外太陽系のような極低温環境を模した実験により、氷天体に見られる赤色に似た様子が再現された。温度が上昇すると色が薄くなって消える現象も見られ、氷天体の色分布の謎を解明する手がかりになると期待される。
【2020年3月23日 東京大学】

火星と木星の間に広がる小惑星帯より外側の領域には、摂氏マイナス100度からマイナス230度という極寒の世界が広がっている。この領域は「外太陽系」と呼ばれ、数多くの氷天体が存在している。

氷天体のうち、海王星より外側に存在する太陽系外縁天体やケンタウルス族天体(木星と海王星の間に公転軌道を持つ氷天体)では、赤色を呈するものが見られる。しかし、より太陽に近づいた距離に存在する木星族の彗星では、赤色を呈するものは観測されていない。

ケンタウルス族と木星族の起源は共に太陽系外縁天体と考えられているが、このように色分布が異なっている。その理由の一つとして、赤色を呈する物質が太陽系の内側に行くにつれて昇華したり壊れたりすることが可能性として挙げられる。しかし、宇宙環境を模擬したこれまでの実験では、氷天体が色分布を持つ理由は謎のままだった。

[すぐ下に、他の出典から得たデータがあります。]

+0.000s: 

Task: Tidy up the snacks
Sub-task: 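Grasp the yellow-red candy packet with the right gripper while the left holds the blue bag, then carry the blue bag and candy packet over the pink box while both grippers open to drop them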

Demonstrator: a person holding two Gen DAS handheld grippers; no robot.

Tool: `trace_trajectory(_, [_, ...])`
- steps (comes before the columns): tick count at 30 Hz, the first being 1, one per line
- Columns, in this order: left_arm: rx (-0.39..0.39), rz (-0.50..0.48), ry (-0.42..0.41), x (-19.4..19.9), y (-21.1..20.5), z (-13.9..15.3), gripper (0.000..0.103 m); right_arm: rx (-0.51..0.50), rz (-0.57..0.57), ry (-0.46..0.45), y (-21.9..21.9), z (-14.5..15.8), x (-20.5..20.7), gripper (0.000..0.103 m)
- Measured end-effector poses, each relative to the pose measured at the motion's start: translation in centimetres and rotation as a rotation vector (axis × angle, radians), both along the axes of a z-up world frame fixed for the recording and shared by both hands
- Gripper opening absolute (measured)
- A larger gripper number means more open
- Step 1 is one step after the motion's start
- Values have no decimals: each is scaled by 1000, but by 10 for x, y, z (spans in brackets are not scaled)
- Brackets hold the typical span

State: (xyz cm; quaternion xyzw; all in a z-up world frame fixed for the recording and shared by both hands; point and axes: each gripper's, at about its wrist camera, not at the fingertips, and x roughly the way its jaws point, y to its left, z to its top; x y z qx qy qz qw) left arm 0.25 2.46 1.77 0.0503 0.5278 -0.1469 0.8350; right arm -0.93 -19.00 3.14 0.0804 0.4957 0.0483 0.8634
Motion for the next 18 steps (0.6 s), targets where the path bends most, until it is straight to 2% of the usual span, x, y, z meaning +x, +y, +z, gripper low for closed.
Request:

東京大学大学院新領域創成科学研究科の榊原教貴さんたちの研究グループは、極低温環境で生成可能なプラズマである「クライオプラズマ」を独自に開発してきた。このクライオプラズマを、メタノールおよび水からなる氷の表面に摂氏マイナス190度で照射し、外太陽系環境を模擬した実験を行ったところ、クライオプラズマ照射箇所だけが外太陽系に存在する氷天体と類似した赤色を呈することが明らかになった。

さらに、この赤色は温度が上昇して摂氏マイナス150度を超えると徐々に薄くなり、マイナス120度で消失するという現象も見られた。このような極低温環境での温度依存性が示されたのは初めてのことだ。

赤色が消失した温度は、外太陽系において赤色の氷天体が見られなくなる距離(木星と土星の間付近)で想定される天体の表面温度とも良い一致を示している。このことから、赤色の氷天体は太陽系の外側から内側へと旅をする間に、温度変化に伴って赤色を失い得るという可能性が示唆された。

外太陽系の氷天体に見られる赤色は、単に現在の天体の状況を物語っているだけでなく、天体移動の歴史や、地球外におけるアミノ酸など生体物質生成の可能性とも密接に関わっていると考えられている。今回発見された極寒でしか存在できない赤色は、外太陽系氷天体の色分布の謎を解き明かす新たな手がかりであると同時に、太陽系の形成および進化のメカニズム解明や生命の起源の探索にも貢献するかもしれないと期待される。